Die erste Frage, die es zu klären galt, war, ob die Beendigung des Arbeitsvertrags gegen das Verbot des Krankheitsurlaubs (und dessen Rückwirkung) verstößt. Nach Angaben des Mitarbeiters wollte ASN ihn eigentlich loswerden, weil er krank war und ASN nicht gegen Fehlzeiten versichert war. ASN forderte den Arbeitnehmer daher auf, an seinen Arbeitsplatz zurückzukehren. Nach Ansicht des Arbeitnehmers gilt deshalb das Verbot der Kündigung im Krankheitsfall. Das Berufungsgericht war anderer Meinung und stellte fest, dass ASN den Arbeitnehmer entlassen wollte, weil er während seiner Krankheit Überstunden geleistet hatte. Nach Ansicht des Berufungsgerichts ist es "denkbar und glaubhaft", dass ASN aufgrund der Feststellungen bezüglich der zusätzlichen Arbeit das Vertrauen in den Arbeitnehmer verloren hatte. Es handelt sich also nicht um eine Entlassung wegen der Krankheit selbst. Aus diesem Grund kann sich der Arbeitnehmer nicht auf das Kündigungsverbot berufen.
Das Gericht stellte außerdem fest, dass ASN den Arbeitnehmer dazu gedrängt hatte, mehr zu arbeiten, als es der Betriebsarzt für möglich gehalten hatte. Dies bedeutet jedoch nicht, dass dies der eigentliche Grund für den Antrag des Arbeitgebers auf Auflösung war.
Dann stellt sich die Frage: Auf welcher Grundlage sollte der Arbeitsvertrag aufgelöst werden? Das Berufungsgericht schloss sich der Auffassung des Amtsgerichts an, dass die Störung des Arbeitsverhältnisses den Grund für die Auflösung des Arbeitsvertrags darstellt. Nach Ansicht des Gerichts kann der Arbeitsvertrag nicht aufgrund eines Verschuldens des Arbeitnehmers aufgelöst werden, u. a. weil das vertragliche Verbot der Nebentätigkeit nicht absolut war, der Umfang der Nebentätigkeit nicht festgelegt war und ASN den Arbeitnehmer tatsächlich zur Mehrarbeit gedrängt hatte.

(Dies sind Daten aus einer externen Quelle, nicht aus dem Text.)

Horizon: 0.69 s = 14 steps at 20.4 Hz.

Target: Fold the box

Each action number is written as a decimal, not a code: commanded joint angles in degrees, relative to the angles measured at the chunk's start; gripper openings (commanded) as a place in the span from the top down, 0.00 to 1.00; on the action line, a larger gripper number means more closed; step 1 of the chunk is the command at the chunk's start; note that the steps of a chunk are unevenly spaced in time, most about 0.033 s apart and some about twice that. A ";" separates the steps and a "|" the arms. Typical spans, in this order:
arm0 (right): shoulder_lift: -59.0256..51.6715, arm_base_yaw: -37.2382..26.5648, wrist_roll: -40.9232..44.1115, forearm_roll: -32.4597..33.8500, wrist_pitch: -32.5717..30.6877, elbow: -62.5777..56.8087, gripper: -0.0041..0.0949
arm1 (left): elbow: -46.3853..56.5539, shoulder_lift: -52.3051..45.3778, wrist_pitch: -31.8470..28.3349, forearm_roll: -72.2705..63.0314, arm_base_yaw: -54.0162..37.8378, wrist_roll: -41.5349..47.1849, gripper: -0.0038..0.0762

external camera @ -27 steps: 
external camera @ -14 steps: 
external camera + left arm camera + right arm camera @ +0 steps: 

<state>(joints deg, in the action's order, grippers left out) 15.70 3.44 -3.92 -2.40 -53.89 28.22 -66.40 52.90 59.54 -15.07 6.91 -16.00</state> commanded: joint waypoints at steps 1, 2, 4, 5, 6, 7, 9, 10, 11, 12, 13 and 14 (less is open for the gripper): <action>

Dem Arbeitnehmer wurde keine angemessene Entschädigung zuerkannt: Den Arbeitgeber traf kein schweres Verschulden. Interessanterweise wies das Gericht darauf hin, dass es dem Arbeitgeber in diesem Fall freistand, auf eine Mediation zu verzichten. Wenn Sie den gesamten Sachverhalt und die Stellungnahme des Berufungsgerichts lesen möchten, können Sie dies hier tun.
Schlussfolgerung
Dieser Fall zeigt erneut, dass Situationen mit Krankheit und Berufsunfähigkeit zu Diskussionen führen können, insbesondere wenn zusätzliche Umstände wie ein überschrittenes Verbot der Nebentätigkeit hinzukommen. Sowohl für Arbeitnehmer als auch für Arbeitgeber gilt: Lassen Sie sich rechtzeitig von einem Anwalt für Arbeitsrecht beraten, das wird viele Probleme verhindern! SPEE Rechtsanwälte & Mediation hilft Ihnen gerne auf Ihrem Weg.